Assignment → Emit the data below verbatim, stripping out any pictures.

┌─ Data extract

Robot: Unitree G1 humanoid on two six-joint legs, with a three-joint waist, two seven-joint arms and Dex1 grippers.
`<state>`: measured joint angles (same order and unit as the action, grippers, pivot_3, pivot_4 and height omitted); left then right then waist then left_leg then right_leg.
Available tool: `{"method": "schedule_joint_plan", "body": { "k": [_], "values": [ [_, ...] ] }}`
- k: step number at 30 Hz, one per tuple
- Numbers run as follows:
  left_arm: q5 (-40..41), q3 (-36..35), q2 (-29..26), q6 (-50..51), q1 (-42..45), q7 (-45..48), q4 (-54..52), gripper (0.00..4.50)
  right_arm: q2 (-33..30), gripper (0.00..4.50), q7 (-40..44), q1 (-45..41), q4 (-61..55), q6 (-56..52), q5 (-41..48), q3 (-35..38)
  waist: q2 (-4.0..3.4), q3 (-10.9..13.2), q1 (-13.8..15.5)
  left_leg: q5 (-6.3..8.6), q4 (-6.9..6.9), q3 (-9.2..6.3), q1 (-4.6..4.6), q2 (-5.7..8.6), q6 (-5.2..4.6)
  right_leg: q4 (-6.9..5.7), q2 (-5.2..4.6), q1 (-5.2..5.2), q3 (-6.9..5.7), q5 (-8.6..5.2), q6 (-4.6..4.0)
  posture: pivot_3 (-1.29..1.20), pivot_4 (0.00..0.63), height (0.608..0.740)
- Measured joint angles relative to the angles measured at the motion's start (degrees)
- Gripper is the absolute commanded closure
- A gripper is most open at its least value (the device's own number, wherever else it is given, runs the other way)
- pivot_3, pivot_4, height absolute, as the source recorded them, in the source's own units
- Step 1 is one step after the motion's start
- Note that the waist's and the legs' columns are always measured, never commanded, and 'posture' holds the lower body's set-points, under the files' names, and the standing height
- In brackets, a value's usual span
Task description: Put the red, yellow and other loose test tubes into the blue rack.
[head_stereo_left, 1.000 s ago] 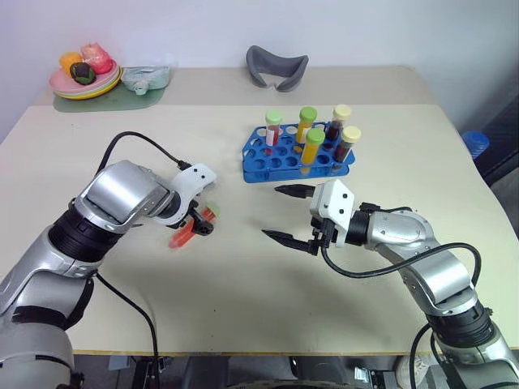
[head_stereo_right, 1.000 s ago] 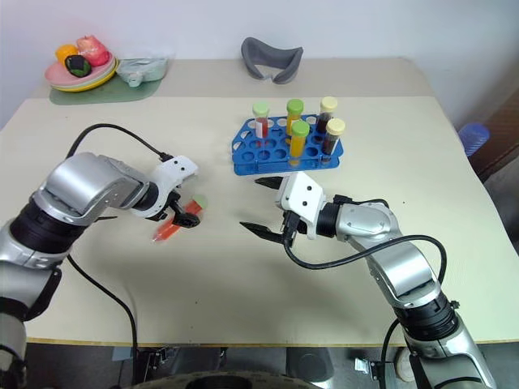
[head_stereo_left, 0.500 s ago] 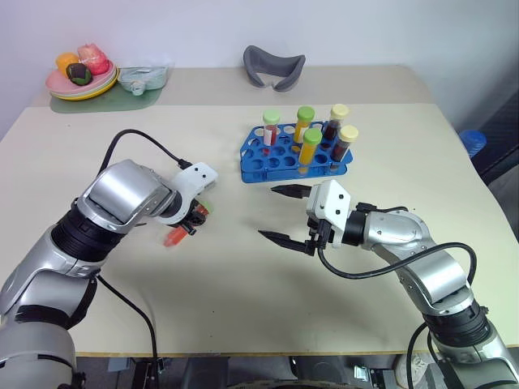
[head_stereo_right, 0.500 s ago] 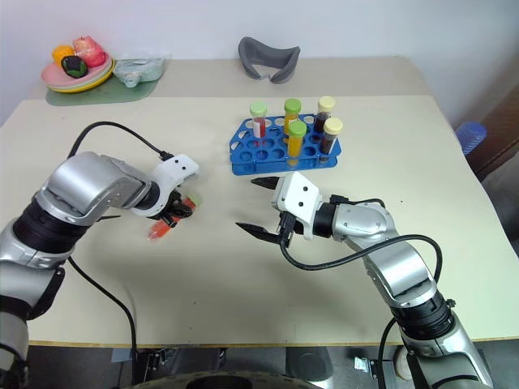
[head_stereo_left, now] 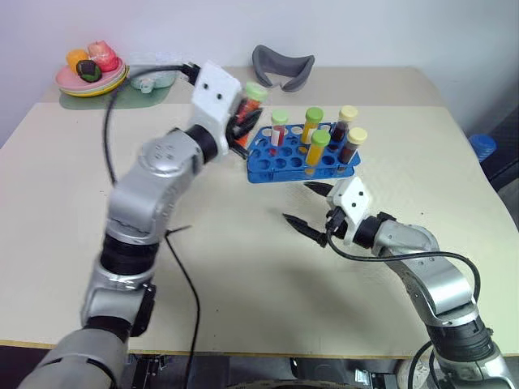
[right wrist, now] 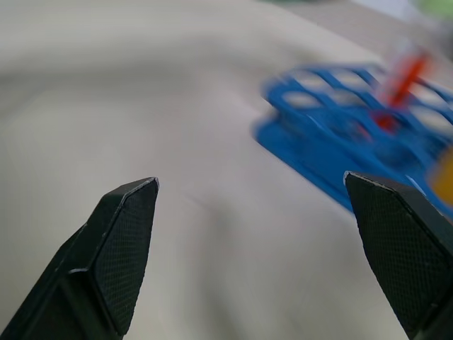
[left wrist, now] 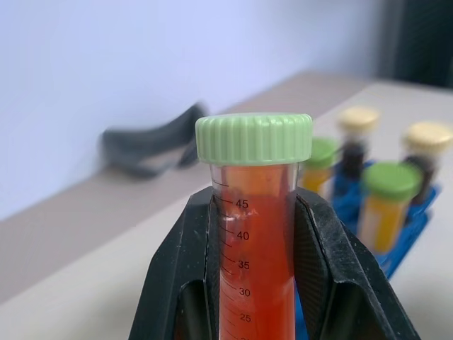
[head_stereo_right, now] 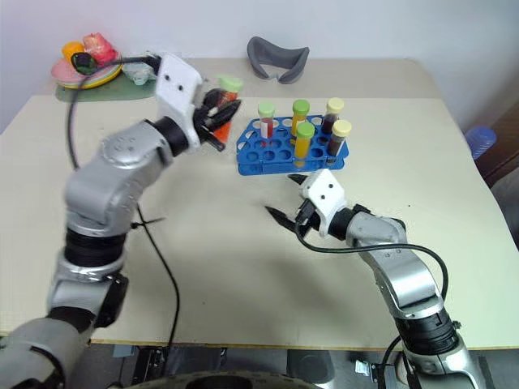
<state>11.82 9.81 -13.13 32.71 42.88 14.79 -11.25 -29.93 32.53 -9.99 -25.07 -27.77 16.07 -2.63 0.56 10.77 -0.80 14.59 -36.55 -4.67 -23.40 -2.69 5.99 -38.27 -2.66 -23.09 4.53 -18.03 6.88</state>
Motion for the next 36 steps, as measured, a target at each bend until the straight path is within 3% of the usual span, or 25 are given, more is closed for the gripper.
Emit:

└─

Reply to the exercise →
Robot: Unitree G1 humanoid on two six-joint legs, with a three-joint waist, two seven-joint arms and Dex1 grippers.
`<state>`: measured joint angles (same order and unit as the action, grippers, pivot_3, pivot_4 and height omitted); left then right then waist then left_leg then right_leg.
Available tool: `{"method": "schedule_joint_plan", "body": { "k": [_], "values": [ [_, ...] ] }}`
- k: step number at 30 Hz, one per tuple
- Numbers run as follows:
  left_arm: q5 (-40..41), q3 (-36..35), q2 (-29..26), q6 (-50..51), q1 (-42..45), q7 (-45..48), q4 (-54..52), gripper (0.00..4.50)
  right_arm: q2 (-33..30), gripper (0.00..4.50), q7 (-40..44), q1 (-45..41), q4 (-61..55), q6 (-56..52), q5 (-41..48), q3 (-35..38)
  waist: q2 (-4.0..3.4), q3 (-10.9..13.2), q1 (-13.8..15.5)
  left_leg: q5 (-6.3..8.6), q4 (-6.9..6.9), q3 (-9.2..6.3), q1 (-4.6..4.6), q2 (-5.7..8.6), q6 (-5.2..4.6)
  right_leg: q4 (-6.9..5.7), q2 (-5.2..4.6), q1 (-5.2..5.2), q3 (-6.9..5.7), q5 (-8.6..5.2), q6 (-4.6..4.0)
  posture: pivot_3 (-1.29..1.20), pivot_4 (0.00..0.63), height (0.608..0.740)
- Measured joint angles relative to the angles measured at the motion's start (degrees)
- Gripper is the absolute commanded closure
- A gripper is most open at its least value (the device's own number, wherever else it is given, runs the other way)
- pivot_3, pivot_4, height absolute, as the source recorded them, in the source's own units
- Step 1 is one step after the motion's start
- Note that the waist's and the legs' columns are always measured, never commanded, and 'posture' holds the lower body's set-points, under the files' names, and the standing height
- In brackets, a value's usual span
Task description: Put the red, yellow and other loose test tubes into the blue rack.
[head_stereo_left, 1.000 s ago] 
[head_stereo_right, 1.000 s ago] 
[head_stereo_left, 0.500 s ago] 
[head_stereo_right, 0.500 s ago] 
[head_stereo_left, now] 
[right wrist, now] 
[left wrist, now] 
[head_stereo_right, now] 
<state>11.82 9.81 -13.13 32.71 42.88 14.79 -11.25 -29.93 32.53 -9.99 -25.07 -27.77 16.07 -2.63 0.56 10.77 -0.80 14.59 -36.55 -4.67 -23.40 -2.69 5.99 -38.27 -2.66 -23.09 4.53 -18.03 6.88</state>
Motion for the next 36 steps, as measured, a target at each bend until the straight path is within 3% of the usual span, or 25 are given, more is closed for the gripper.
Emit:

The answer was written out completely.